▶ _TASK INSTRUCTIONS_
Copy out, from the data, each line containing the string "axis".
____ DATASET CONTENT
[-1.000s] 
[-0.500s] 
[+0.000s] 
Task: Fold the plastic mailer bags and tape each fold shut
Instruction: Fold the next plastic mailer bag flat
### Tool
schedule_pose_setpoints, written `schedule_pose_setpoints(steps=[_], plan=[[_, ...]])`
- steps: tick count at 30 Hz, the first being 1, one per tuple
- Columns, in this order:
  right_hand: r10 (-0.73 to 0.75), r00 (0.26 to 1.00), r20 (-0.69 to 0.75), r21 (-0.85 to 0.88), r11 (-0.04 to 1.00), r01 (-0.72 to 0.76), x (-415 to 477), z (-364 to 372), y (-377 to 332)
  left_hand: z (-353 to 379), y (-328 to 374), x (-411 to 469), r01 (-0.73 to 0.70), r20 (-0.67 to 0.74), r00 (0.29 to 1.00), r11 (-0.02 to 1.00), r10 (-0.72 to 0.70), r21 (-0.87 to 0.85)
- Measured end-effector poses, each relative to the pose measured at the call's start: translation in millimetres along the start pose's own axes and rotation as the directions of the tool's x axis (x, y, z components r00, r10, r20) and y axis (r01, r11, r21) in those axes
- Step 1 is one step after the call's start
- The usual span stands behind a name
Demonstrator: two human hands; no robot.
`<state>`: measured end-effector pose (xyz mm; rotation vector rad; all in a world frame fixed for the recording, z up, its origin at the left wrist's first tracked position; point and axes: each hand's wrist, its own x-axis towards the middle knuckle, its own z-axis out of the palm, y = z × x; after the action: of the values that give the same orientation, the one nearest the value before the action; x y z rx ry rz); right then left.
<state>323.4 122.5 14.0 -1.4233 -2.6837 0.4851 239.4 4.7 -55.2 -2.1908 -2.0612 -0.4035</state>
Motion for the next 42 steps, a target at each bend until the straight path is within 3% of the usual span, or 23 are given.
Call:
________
▶ _EXERCISE RESPONSE_
- Measured end-effector poses, each relative to the pose measured at the call's start: translation in millimetres along the start pose's own axes and rotation as the directions of the tool's x axis (x, y, z components r00, r10, r20) and y axis (r01, r11, r21) in those axes
`<state>`: measured end-effector pose (xyz mm; rotation vector rad; all in a world frame fixed for the recording, z up, its origin at the left wrist's first tracked position; point and axes: each hand's wrist, its own x-axis towards the middle knuckle, its own z-axis out of the palm, y = z × x; after the action: of the values that give the same orientation, the one nearest the value before the action; x y z rx ry rz); right then left.

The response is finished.